S’il est un pôle du groupe ONA qui connaît le plus grand développement à l’international, c’est au pôle minier qu’il revient de faire référence. Présent au Guinée, au Niger, au Burkina Faso et au Mali, Managem espère, réussir le démarrage industriel du projet Jean Gobelé au Guinée. A l’heure actuelle, les managers du pôle Managem jugent l’état d’avancement des travaux de construction de ce site, lancé en mars 2001, conforme au prévisionnel. Si tout marche comme prévu, le projet en question, d’une capacité de production annuelle de l’ordre de deux tonnes d’or, serait opérationnel en avril 2002.
Au Niger, le financement du projet Samira, étant en cours de négociation, le fait d’arriver à un accord sur ce point constitue l’une des perspectives les plus décisives pour Managem. Dans les faits, les résultats d’exploration et de compilation géologique au Niger ont été satisfaisants. Il a même été procédé, depuis presque une année, à la finition des travaux de construction du barrage et à la mise en service de la station de pompage et de la conduite d’alimentation portant sur le projet Samira.
La conjoncture défavorable qui a marqué les résultats financiers de Managem ne s’est nullement traduite par un recul au niveau de l’avancée de ses projets de développement. Outre une expansion affichée à l’international, le pôle minier de la holding nationale compte dans un futur proche assurer la mise en service industrielle d’un certain nombre de projets.

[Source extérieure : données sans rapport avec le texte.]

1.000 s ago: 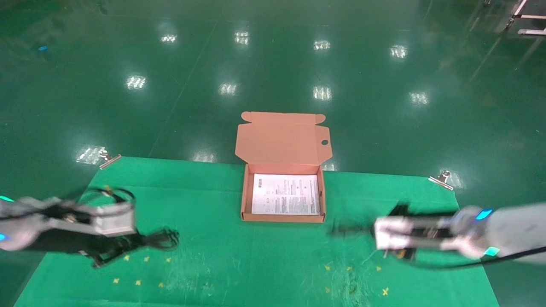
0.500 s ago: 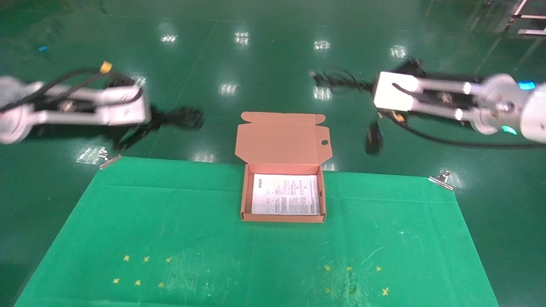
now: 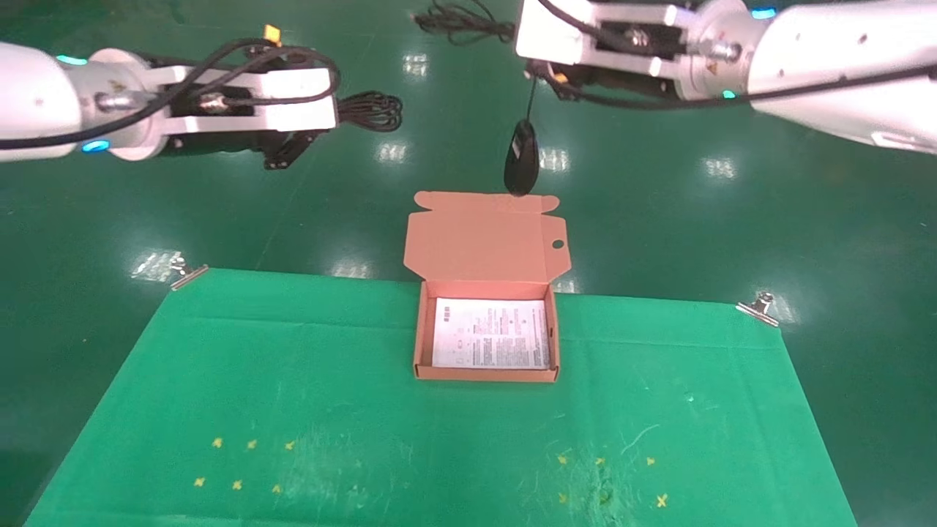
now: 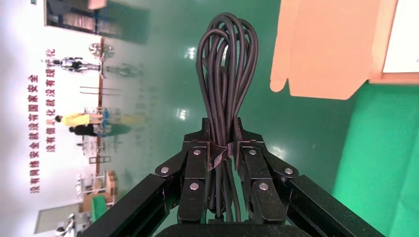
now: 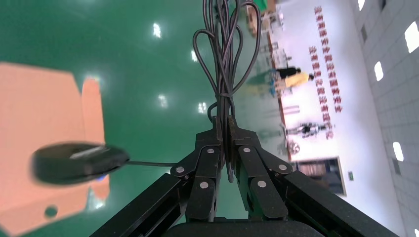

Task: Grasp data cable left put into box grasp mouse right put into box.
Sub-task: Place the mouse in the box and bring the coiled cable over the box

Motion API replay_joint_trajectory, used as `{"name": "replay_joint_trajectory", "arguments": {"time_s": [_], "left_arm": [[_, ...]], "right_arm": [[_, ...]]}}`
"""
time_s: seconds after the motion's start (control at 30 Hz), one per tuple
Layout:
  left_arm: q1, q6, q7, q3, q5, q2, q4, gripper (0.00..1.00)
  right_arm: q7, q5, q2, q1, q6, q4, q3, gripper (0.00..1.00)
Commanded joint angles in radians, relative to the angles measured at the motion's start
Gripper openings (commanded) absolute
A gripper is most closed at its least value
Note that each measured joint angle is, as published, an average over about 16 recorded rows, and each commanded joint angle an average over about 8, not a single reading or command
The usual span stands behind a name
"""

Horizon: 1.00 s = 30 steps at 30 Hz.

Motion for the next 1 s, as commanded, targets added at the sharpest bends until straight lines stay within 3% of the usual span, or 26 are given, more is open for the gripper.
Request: {"name": "replay_joint_trajectory", "arguments": {"time_s": [0.03,0.23,0.6,1.0], "left_arm": [[-0.003,-0.016,-0.016,0.003,0.031,0.019,0.004,0.0],[-0.009,-0.022,-0.025,0.01,0.061,0.035,0.003,0.0],[0.021,0.017,0.003,0.027,0.037,0.002,0.0,0.0],[0.062,0.076,-0.009,0.05,0.056,-0.055,-0.009,0.0]], "right_arm": [[-0.034,0.021,-0.037,0.026,0.012,-0.041,0.001,0.0],[-0.108,0.055,-0.061,0.05,0.013,-0.073,0.0,0.0],[-0.09,0.032,-0.077,-0.004,0.0,-0.103,-0.031,0.0],[-0.125,0.007,-0.163,-0.059,0.026,-0.233,-0.073,0.0]]}}
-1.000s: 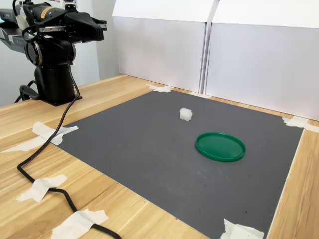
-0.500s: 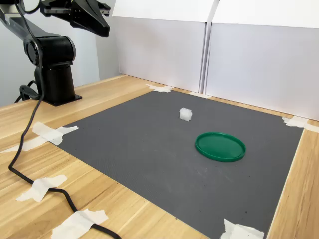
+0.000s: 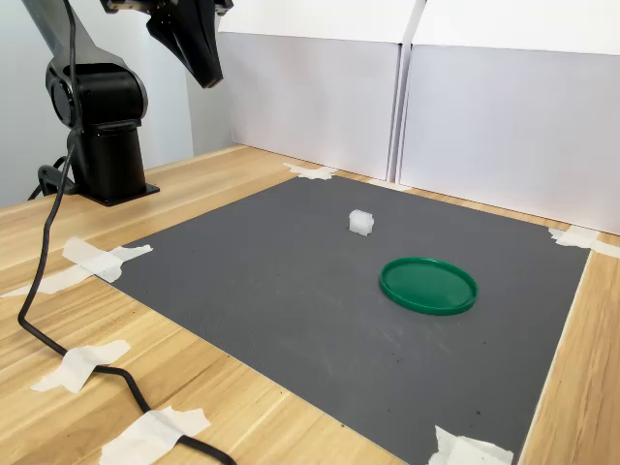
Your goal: Grasp a white terminal and put it on the green lid.
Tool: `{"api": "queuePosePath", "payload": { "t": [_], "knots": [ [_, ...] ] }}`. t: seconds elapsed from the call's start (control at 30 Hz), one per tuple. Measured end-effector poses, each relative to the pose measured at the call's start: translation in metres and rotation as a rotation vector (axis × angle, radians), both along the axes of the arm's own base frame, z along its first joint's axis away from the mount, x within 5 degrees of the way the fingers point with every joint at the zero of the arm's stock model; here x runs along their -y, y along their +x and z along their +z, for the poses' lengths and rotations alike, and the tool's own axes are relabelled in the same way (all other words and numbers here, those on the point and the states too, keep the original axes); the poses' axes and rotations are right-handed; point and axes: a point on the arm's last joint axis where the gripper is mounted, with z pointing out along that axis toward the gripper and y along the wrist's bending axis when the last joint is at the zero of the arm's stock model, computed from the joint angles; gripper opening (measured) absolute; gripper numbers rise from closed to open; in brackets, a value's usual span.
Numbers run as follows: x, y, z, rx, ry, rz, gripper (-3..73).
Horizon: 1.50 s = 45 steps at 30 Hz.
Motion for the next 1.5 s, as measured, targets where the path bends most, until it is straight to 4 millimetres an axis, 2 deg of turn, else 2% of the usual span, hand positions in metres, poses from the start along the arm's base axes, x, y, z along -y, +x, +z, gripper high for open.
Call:
{"api": "queuePosePath", "payload": {
  "t": [0.23, 0.4, 0.53, 0.73, 0.87, 1.13, 1.33, 1.5],
  "knots": [
    [0.002, 0.027, -0.023, -0.152, -0.070, 0.093, -0.8],
    [0.000, 0.042, -0.027, -0.213, -0.081, 0.190, 7.8],
    [-0.001, 0.058, -0.022, -0.225, -0.077, 0.225, 22.3],
    [-0.001, 0.078, -0.014, -0.258, -0.038, 0.183, 49.6],
    [0.000, 0.092, -0.013, -0.290, -0.007, 0.147, 58.7],
    [0.000, 0.113, -0.016, -0.353, 0.035, 0.118, 60.4],
    [-0.001, 0.127, -0.005, -0.333, 0.057, 0.078, 60.4],
    [-0.022, 0.135, 0.002, -0.347, 0.011, 0.136, 60.4]
  ]
}}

Ainsi, Calamine qui se fixe comme activité la production de l’oxyde de zinc doit être mis en service prochainement. Il travaille sur la base d’un procédé de valorisation du minerai calamine (silicate hydraté naturel de zinc) dont elle est riche la région d’Errachidia, située dans la zone sud du pays. Les travaux de réalisation du projet Calamine, lancés, il y a une année de cela, ont fait l’objet d’un investissement physique de 200 millions de DH. Selon le plan d’investissement prévisionnel, ce projet doit générer un chiffre d’affaires équivalent au montant de l’investissement engagé. Il doit en outre produire pas moins de 15.000 tonnes d’oxyde de zinc annuellement. Sur la base d’un cours de vente de 1100 dollars la tonne du produit, la valeur du cash flow est estimée à 75 millions de DH.
A des centaines de kilomètre de Calamine, plus précisément aux alentours de l’Oued Tensift dans la région de Marrakech, le projet Draa Sfar, gisement de zinc, plomb et cuivre, est à son tour à quelques mois seulement de son démarrage effectif. Il a mobilisé un investissement de 404 millions de DH et doit gérer une production annuelle de 100.000 tonnes et un chiffre d’affaires de 289 millions de DH. Maintenant que ces projets sont à leur étape de finalisation, c’est le retour sur l’investissement que le minier compte orienter ses efforts.